見失った羊を求めて | ミラノの日常 第2弾

ミラノの日常 第2弾

イタリアに住んで33年。 毎日アンテナびんびん!ミラノの日常生活をお届けする気ままなコラム。

 2007年にフィリピンで スラム解放戦線の分派に誘拐された、ジャンカルロ・ボッシ神父が昨日、ミラノの病院で昇天された。享年62歳。


1950年生まれ。73年に PIME(Pontificio Istituto Missioni Estere)(教皇庁立外国宣教会、日本ではミラノ外国宣教会と呼ばれている) に入会。78年に叙階。その後、フィリピンに宣教に出かけられたが、2007年6月にイスラム解放戦線の分派に誘拐されたのだ。

その年の9月にイタリアに一時帰国されていたジャンカルロ神父様のミサにあずかることができたが、それはそれは、足場のないくらい人があつまりぎゅうぎゅう詰めのミサだった。

既に、解放され、イタリアに帰国された際のビデオがスクリーンに流され入祭とともに、すごい歓声と拍手。ギターと電子ピアノによる明るい賛美歌。とても喜びにみちた、親しみのわくごミサだったことを記憶している。

そして、当日のミサは、ジャンカルロ神父によるお説教だった。
ルカ15:4の「見失った羊」というたとえ話。 
100匹の羊を持っている人が、もし一匹を見失ったとすれば、99匹を残して、一匹のために見つけ出すまでに探し回らなければならないだろうか・・・という。 悔い改める一人の罪びとについては、悔い改める必要のない99人の正しい人についてよりも大きな喜びが天にある。 

誘拐されていた当時、ボッシ神父は偶然にもこの朗読箇所を思い出されていらしたそう。決して神父が悔い改めなければならなかったというわけではない。けれど、死を直面し、神への信頼と希望を持って、最後まであきらめなかったからこそ、解放された時は、喜びを持って迎え入れられたわけだから。 

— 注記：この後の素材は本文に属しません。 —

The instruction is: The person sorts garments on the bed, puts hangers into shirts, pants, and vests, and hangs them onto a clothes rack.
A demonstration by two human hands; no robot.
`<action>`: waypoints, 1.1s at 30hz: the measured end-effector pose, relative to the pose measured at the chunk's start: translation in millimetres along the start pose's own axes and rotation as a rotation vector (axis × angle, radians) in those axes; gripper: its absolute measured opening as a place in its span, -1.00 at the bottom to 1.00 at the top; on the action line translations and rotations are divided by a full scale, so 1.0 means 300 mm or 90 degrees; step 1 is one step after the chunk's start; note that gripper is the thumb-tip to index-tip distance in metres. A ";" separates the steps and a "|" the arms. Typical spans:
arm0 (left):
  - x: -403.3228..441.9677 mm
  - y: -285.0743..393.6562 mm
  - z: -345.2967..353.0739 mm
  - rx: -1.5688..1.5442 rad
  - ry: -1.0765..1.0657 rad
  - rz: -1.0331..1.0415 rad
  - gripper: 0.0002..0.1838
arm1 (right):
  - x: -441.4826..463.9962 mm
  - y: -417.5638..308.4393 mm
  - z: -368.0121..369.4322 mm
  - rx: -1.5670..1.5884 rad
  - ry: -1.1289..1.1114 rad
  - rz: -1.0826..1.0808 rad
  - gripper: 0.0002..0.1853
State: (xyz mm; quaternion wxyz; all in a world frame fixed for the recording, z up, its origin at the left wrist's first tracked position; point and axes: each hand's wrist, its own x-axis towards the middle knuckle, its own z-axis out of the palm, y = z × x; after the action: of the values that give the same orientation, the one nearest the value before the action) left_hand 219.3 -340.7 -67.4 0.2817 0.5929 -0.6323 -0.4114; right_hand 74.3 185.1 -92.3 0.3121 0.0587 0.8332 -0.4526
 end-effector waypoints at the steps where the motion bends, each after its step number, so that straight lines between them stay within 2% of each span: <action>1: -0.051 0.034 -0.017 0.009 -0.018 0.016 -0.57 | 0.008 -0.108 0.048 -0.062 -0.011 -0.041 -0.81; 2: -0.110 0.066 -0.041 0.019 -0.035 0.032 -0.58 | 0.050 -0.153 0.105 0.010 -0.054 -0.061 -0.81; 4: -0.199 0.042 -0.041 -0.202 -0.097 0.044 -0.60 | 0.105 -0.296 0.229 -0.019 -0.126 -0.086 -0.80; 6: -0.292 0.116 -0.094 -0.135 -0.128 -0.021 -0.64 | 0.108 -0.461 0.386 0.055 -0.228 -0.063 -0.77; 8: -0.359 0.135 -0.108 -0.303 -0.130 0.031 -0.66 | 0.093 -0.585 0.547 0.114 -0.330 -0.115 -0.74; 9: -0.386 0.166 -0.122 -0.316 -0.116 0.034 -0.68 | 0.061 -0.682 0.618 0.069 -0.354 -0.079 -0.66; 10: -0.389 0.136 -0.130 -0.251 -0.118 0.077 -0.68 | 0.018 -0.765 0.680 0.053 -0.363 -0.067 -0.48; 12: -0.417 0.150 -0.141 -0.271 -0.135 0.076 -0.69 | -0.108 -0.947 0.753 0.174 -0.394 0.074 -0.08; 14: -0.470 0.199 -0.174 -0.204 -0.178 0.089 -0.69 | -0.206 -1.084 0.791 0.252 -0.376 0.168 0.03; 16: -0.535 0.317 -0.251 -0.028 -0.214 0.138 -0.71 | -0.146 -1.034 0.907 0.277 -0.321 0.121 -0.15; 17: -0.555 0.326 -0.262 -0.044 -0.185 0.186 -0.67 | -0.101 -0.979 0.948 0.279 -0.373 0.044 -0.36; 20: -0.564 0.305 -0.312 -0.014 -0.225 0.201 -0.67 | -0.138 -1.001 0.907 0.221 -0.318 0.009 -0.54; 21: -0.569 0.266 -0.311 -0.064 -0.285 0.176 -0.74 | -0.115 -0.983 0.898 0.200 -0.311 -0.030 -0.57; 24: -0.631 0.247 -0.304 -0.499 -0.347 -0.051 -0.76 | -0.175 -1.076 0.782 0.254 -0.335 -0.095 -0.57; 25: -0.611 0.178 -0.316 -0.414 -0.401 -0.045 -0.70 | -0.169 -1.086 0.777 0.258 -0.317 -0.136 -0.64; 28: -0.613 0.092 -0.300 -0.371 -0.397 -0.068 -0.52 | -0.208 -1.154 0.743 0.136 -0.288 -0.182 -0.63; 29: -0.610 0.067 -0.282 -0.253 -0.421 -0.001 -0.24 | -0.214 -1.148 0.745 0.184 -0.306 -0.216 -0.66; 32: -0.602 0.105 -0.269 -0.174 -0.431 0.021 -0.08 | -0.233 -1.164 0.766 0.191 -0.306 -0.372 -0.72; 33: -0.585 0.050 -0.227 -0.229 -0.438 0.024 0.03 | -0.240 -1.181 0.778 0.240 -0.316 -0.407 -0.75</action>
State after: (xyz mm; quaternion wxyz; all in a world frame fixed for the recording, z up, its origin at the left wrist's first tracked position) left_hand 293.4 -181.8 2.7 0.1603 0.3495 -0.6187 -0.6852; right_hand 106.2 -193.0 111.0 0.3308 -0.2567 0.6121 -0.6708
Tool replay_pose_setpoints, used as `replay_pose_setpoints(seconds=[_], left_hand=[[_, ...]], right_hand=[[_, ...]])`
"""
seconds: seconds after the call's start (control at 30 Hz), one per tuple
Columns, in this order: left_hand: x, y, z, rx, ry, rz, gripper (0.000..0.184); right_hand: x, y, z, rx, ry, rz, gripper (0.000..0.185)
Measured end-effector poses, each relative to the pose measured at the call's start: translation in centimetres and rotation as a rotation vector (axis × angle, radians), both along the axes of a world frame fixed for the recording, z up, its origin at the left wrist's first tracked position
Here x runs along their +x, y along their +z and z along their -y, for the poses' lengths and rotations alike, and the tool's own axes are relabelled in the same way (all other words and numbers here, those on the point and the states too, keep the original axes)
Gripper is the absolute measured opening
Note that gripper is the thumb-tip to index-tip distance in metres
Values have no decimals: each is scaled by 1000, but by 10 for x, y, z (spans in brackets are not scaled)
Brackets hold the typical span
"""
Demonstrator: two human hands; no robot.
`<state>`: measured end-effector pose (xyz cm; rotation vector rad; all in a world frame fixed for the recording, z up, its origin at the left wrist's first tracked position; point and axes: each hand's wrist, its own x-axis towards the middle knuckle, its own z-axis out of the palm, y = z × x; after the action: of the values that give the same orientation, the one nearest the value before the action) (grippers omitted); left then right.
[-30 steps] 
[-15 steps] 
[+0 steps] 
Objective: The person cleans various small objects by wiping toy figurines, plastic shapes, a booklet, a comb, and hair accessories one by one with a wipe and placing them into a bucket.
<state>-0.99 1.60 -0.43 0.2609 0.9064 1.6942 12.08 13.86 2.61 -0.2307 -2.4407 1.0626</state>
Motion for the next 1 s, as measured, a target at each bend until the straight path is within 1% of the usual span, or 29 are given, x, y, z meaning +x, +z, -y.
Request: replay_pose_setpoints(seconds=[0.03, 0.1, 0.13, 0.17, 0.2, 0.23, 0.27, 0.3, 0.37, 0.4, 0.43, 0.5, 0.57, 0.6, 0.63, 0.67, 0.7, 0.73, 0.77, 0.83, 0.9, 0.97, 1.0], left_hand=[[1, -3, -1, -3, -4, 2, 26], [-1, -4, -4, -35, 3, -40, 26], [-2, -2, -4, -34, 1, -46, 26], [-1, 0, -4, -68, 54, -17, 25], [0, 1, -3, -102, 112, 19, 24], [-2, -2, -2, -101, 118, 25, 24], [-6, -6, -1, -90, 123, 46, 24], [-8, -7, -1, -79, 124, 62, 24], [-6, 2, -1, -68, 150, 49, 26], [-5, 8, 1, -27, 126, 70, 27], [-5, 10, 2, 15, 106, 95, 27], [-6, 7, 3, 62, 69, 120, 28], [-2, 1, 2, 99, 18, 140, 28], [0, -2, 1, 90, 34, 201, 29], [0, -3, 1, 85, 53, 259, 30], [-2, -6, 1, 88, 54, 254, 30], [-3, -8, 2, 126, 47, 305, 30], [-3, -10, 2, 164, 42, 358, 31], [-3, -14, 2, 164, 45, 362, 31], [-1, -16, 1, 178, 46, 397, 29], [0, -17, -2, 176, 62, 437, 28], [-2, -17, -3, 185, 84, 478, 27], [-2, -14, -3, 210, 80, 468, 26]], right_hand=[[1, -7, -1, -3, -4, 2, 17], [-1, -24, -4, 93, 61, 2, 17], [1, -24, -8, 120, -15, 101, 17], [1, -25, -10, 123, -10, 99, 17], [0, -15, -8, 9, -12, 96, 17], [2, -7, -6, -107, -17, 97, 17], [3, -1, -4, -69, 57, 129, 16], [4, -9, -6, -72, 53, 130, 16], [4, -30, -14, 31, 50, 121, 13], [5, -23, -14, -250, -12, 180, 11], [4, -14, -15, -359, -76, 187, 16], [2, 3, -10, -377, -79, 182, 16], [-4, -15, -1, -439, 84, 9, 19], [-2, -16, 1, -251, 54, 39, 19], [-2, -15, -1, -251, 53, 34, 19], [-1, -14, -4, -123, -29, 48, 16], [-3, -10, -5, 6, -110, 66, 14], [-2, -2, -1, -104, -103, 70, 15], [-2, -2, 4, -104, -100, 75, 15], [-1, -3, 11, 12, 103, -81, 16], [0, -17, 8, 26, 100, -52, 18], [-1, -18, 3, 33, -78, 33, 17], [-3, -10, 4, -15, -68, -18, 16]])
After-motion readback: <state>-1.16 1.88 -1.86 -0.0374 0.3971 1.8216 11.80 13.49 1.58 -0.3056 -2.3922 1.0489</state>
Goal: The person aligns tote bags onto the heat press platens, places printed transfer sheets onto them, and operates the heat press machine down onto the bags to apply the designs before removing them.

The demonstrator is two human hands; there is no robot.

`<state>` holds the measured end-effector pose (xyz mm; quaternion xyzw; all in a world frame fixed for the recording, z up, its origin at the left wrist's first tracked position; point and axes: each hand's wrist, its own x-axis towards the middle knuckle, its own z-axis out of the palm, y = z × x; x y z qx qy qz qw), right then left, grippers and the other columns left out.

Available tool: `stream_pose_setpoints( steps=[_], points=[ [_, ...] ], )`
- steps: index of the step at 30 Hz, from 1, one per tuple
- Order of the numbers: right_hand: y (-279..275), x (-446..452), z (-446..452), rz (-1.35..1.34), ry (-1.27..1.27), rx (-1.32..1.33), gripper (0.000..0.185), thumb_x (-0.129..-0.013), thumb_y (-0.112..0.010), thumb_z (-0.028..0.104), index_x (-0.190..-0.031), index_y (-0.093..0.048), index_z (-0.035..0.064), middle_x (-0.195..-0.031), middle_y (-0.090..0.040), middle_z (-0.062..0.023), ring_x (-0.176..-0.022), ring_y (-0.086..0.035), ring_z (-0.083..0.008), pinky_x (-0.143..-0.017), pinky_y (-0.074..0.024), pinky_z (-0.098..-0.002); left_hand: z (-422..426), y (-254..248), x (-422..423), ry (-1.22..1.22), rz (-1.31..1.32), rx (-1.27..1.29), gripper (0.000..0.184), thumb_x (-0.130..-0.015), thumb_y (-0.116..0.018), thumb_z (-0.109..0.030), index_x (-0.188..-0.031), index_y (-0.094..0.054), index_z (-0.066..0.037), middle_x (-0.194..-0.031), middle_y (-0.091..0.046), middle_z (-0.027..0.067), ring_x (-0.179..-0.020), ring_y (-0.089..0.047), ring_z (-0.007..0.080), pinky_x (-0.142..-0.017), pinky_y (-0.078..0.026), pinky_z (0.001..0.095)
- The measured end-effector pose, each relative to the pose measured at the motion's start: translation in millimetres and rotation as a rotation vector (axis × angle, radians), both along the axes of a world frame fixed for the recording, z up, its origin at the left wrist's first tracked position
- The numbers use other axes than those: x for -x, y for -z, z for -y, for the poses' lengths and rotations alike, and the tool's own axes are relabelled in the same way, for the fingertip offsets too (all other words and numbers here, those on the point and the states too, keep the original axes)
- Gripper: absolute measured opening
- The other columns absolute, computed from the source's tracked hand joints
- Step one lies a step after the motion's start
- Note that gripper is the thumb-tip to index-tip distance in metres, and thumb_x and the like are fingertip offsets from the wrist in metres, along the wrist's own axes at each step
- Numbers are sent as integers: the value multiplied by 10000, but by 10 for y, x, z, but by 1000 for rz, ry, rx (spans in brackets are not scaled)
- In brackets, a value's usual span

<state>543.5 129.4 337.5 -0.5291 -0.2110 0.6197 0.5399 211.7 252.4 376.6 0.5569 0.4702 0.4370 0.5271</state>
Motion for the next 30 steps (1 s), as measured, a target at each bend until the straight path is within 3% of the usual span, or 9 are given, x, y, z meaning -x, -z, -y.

そして、武装集団の中では、「お金のためにやっているだけだ」といっていた人もいたという。彼らがたとえアラーを信じようと、やはり神という存在を信じているのだ、と信じていのだそう。 

2008年にフィリピンに再び戻り、2年前にイタリアに帰国されている。フィリピンの貧しい人たちのために、尽くした”Gigante buono"「よき巨人」と呼ばれたジャンカルロ神父。まだまだお若く、フィリピンに思いも沢山残してきているかもしれない。が、ジャンカルロ神父の魂が永遠に安らかに憩うようにお祈り申し上げます。